- _Supplied material_
----------

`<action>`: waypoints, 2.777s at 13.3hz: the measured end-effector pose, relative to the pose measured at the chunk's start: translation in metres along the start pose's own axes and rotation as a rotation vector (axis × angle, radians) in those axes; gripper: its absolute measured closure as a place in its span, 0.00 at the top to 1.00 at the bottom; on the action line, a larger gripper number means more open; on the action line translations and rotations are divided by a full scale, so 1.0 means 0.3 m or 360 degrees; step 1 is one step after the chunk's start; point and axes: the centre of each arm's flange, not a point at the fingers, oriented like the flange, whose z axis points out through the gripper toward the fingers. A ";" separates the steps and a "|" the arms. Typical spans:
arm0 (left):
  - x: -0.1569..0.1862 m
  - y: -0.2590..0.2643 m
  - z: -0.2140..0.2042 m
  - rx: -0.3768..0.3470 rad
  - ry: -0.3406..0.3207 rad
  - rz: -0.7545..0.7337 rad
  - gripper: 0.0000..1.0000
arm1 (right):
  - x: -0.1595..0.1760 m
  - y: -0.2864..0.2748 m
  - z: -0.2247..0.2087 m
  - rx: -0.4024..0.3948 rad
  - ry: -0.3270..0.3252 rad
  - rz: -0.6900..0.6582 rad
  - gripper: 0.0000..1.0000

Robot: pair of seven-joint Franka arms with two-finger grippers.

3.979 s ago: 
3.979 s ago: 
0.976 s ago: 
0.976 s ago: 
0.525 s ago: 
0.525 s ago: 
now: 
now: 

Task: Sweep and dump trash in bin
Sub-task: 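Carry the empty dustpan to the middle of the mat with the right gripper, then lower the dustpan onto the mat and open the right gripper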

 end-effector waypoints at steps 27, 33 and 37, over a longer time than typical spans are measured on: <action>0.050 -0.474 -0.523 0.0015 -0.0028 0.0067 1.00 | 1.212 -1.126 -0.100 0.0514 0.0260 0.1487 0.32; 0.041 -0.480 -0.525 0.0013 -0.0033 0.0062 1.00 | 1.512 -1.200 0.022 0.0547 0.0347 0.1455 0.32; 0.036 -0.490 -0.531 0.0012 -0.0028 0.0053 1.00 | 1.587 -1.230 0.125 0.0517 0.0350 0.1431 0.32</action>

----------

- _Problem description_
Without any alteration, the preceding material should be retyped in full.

- _Answer for this exercise_
`<action>`: waypoints, 2.777s at 13.3hz: the measured end-effector pose, relative to the pose measured at the chunk's start: translation in metres along the start pose's own axes and rotation as a rotation vector (axis × angle, radians) in those axes; gripper: its absolute measured closure as a place in its span, 0.00 at the top to 1.00 at the bottom; on the action line, a larger gripper number means more open; on the action line translations and rotations are divided by a full scale, so 1.0 means 0.3 m or 360 degrees; step 1 is one step after the chunk's start; point and axes: the centre of each arm's flange, not a point at the fingers, oriented like the flange, whose z axis points out through the gripper toward the fingers. A ";" separates the steps and a "|" the arms. Typical spans:
arm0 (left):
  - x: -0.1569..0.1862 m
  - y: -0.2590..0.2643 m
  - z: -0.2140..0.2042 m
  - rx: -0.3768..0.3470 rad
  - ry: -0.3406..0.3207 rad
  - rz: -0.7545..0.7337 rad
  - gripper: 0.0000..1.0000
arm1 (right):
  - x: -0.1595..0.1760 m
  - y: -0.2864..0.2748 m
  - z: -0.2247..0.2087 m
  - rx: -0.4024..0.3948 rad
  - ry: -0.3270..0.3252 rad
  - rz: -0.6900..0.6582 rad
  - gripper: 0.0000..1.0000

Robot: pair of seven-joint Franka arms with two-finger grippers.

3.979 s ago: 
3.979 s ago: 
0.976 s ago: 
0.976 s ago: 
0.525 s ago: 
0.525 s ago: 
now: 
now: 

Task: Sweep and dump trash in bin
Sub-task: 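Carry the empty dustpan to the middle of the mat with the right gripper, then lower the dustpan onto the mat and open the right gripper
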
 end-effector waypoints at steps 27, 33 and 37, over a longer time than typical spans are measured on: <action>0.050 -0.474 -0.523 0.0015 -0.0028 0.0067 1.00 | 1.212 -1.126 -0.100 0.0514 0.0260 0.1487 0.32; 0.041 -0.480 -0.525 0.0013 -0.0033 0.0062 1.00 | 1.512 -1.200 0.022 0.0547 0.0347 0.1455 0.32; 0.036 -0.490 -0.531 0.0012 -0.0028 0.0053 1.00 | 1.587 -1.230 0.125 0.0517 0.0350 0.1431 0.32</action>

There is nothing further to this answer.